● What the task asks:
Where a line of the material contains the string "format", copy that line.

● Study material:
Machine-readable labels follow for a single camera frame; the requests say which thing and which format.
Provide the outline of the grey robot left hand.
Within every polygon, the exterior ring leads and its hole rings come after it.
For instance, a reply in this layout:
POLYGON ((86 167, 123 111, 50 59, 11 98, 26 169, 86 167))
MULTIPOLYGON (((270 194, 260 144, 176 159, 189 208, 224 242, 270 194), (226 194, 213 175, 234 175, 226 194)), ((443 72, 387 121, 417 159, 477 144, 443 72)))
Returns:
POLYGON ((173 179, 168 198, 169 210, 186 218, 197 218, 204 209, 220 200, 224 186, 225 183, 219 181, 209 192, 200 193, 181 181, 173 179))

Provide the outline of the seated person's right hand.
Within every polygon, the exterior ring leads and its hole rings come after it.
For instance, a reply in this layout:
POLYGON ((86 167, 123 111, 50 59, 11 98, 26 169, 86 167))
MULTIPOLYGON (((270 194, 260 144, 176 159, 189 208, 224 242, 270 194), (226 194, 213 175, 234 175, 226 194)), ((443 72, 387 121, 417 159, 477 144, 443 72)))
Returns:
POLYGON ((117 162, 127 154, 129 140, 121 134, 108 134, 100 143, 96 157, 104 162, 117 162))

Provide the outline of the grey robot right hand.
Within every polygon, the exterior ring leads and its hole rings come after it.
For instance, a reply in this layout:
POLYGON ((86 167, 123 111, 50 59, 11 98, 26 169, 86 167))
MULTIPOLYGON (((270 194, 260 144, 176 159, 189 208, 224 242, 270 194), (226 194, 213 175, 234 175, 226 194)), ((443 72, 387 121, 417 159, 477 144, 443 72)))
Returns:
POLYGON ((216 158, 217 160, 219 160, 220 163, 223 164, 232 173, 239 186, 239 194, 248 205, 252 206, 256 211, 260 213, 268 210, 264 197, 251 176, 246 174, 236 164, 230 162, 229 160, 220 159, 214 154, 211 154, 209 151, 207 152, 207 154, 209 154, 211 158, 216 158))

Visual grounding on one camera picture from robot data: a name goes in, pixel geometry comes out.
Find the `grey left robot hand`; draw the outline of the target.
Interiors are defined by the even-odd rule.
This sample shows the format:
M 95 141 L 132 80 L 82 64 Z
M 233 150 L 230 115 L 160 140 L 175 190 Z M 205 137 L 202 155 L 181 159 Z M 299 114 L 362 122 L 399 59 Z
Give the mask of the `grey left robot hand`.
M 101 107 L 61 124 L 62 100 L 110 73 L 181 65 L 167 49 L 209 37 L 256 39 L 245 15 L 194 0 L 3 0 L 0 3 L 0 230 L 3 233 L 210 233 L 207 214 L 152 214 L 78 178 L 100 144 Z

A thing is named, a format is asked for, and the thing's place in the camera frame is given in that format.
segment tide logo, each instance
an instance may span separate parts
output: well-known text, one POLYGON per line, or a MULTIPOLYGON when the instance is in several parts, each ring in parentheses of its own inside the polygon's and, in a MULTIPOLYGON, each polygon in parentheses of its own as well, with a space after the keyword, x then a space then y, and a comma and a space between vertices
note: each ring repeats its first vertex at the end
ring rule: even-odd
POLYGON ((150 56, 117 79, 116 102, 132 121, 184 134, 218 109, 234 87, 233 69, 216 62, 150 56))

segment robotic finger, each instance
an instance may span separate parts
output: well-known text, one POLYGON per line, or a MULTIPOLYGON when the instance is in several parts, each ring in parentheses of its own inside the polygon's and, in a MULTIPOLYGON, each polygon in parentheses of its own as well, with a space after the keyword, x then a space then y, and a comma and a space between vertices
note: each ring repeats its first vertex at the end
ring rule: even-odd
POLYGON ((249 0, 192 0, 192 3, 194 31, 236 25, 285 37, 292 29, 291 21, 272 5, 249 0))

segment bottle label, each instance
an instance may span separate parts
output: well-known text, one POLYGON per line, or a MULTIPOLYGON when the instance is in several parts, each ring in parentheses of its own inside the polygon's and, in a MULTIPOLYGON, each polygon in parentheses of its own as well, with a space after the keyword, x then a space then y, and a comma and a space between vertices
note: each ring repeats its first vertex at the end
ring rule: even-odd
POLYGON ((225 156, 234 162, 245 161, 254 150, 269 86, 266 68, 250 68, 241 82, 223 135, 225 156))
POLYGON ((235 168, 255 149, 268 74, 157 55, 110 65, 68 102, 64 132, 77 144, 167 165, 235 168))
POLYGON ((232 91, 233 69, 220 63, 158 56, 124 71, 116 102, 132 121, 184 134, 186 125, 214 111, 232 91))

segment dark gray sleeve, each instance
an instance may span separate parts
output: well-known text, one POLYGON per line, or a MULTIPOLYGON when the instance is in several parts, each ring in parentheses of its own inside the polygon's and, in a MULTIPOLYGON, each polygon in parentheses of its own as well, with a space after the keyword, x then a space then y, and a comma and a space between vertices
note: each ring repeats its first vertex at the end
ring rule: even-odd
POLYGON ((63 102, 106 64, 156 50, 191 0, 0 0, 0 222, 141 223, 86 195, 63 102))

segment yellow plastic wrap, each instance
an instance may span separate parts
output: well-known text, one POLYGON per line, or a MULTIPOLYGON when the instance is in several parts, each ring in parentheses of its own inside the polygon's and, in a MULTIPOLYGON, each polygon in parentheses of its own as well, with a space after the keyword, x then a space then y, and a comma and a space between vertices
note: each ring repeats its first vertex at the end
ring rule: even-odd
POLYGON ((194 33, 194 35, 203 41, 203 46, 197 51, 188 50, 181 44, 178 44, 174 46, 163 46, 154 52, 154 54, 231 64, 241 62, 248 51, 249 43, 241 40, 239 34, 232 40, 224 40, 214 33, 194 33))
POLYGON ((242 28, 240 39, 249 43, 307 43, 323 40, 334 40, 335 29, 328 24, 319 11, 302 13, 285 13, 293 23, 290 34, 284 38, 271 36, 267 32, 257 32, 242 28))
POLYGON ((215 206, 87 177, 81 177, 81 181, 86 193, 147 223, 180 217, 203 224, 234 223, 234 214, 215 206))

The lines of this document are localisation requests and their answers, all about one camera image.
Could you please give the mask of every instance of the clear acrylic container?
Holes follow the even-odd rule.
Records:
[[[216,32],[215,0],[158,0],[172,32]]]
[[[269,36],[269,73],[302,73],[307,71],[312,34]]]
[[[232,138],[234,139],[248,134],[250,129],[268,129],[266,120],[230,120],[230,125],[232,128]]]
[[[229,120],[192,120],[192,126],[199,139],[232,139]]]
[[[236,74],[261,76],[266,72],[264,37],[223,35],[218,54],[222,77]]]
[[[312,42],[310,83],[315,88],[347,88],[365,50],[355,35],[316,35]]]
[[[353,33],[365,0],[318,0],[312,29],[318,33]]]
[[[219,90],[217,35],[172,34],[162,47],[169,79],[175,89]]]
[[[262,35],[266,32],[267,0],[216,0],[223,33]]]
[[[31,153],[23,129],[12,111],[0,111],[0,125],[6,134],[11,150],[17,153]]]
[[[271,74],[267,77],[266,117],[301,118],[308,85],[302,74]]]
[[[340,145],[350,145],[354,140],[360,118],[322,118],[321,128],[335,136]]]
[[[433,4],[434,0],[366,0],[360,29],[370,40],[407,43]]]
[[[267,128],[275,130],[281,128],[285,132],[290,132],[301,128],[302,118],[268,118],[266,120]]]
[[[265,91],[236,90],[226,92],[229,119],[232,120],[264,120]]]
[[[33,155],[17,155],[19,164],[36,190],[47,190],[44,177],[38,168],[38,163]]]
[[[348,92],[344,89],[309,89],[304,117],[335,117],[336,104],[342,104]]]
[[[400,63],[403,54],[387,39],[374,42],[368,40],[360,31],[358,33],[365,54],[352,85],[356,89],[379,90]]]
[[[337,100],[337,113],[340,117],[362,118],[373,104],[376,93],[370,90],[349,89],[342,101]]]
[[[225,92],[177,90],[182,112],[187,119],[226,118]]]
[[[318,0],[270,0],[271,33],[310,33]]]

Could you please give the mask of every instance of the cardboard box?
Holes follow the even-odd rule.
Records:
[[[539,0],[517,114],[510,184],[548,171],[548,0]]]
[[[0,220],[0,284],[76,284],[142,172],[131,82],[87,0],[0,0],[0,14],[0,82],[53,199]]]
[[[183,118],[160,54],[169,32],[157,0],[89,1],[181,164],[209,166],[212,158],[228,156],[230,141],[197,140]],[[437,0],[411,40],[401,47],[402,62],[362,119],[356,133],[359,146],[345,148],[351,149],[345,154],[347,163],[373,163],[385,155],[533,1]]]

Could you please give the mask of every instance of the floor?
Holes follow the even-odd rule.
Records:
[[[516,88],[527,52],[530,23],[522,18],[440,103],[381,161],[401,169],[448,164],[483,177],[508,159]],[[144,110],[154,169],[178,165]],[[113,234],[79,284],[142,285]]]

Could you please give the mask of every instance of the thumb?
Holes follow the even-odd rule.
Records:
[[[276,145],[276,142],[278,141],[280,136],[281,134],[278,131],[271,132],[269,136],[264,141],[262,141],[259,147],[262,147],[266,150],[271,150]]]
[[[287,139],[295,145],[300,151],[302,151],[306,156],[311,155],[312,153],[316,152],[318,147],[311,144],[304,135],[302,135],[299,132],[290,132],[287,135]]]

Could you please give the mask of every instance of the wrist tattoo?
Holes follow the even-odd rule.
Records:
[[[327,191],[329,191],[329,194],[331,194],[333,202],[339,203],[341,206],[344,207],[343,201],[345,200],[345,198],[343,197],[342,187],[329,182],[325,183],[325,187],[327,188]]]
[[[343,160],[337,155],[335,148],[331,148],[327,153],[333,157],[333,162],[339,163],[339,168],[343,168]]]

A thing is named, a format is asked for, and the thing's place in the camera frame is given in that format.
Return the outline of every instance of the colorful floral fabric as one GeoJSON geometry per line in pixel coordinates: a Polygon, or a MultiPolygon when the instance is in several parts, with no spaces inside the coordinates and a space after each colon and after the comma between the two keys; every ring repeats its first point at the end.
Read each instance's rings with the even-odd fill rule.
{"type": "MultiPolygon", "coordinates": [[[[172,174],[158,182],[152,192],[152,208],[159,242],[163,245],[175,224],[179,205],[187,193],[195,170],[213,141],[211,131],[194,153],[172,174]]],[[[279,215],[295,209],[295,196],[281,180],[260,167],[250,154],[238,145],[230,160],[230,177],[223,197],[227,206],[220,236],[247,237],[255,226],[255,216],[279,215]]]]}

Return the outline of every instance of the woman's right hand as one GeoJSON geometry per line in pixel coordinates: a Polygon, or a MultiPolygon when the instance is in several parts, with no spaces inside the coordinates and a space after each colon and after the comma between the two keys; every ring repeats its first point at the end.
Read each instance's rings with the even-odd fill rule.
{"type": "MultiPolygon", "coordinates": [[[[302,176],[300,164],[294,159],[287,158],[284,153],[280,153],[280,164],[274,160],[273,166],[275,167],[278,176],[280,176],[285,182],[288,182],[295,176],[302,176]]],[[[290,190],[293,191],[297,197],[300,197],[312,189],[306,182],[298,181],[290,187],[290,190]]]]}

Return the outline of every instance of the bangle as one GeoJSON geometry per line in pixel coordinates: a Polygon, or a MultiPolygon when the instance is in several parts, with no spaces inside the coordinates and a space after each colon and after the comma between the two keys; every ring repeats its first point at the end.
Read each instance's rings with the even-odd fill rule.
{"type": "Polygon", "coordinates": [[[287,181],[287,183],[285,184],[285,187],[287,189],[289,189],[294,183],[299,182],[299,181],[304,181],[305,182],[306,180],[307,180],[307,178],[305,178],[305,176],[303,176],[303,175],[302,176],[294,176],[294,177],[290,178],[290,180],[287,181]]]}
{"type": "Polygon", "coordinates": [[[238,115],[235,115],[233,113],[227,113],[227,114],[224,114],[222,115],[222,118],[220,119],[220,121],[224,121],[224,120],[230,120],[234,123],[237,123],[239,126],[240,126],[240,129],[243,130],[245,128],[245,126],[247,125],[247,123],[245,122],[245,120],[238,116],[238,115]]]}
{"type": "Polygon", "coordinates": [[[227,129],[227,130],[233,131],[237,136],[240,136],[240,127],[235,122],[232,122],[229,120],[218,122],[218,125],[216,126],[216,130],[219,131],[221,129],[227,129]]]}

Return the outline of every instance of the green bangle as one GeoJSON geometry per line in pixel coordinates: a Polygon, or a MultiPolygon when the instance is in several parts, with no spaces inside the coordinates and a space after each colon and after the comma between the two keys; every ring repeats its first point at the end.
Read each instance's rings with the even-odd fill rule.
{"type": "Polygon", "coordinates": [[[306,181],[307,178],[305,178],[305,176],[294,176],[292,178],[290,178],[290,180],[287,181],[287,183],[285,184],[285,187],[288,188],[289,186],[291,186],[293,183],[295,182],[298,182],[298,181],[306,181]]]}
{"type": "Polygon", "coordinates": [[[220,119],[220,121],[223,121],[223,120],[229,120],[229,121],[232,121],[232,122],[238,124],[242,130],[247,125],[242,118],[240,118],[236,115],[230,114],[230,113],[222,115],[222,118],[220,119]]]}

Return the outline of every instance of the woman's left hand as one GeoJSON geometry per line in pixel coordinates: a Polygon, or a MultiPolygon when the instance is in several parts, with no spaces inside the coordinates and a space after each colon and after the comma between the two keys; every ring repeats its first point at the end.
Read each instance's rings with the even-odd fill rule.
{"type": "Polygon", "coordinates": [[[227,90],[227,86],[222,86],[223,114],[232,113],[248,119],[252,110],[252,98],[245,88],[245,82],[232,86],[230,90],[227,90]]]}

● Result of the task:
Machine-readable labels follow for a single camera frame; the requests say which thing and which format.
This sample shows the format:
A thing is named, a format is asked for, and the thing's place in the camera frame is given in that format.
A thing is named, a format is asked for, and the thing's place in the camera frame is given in that format.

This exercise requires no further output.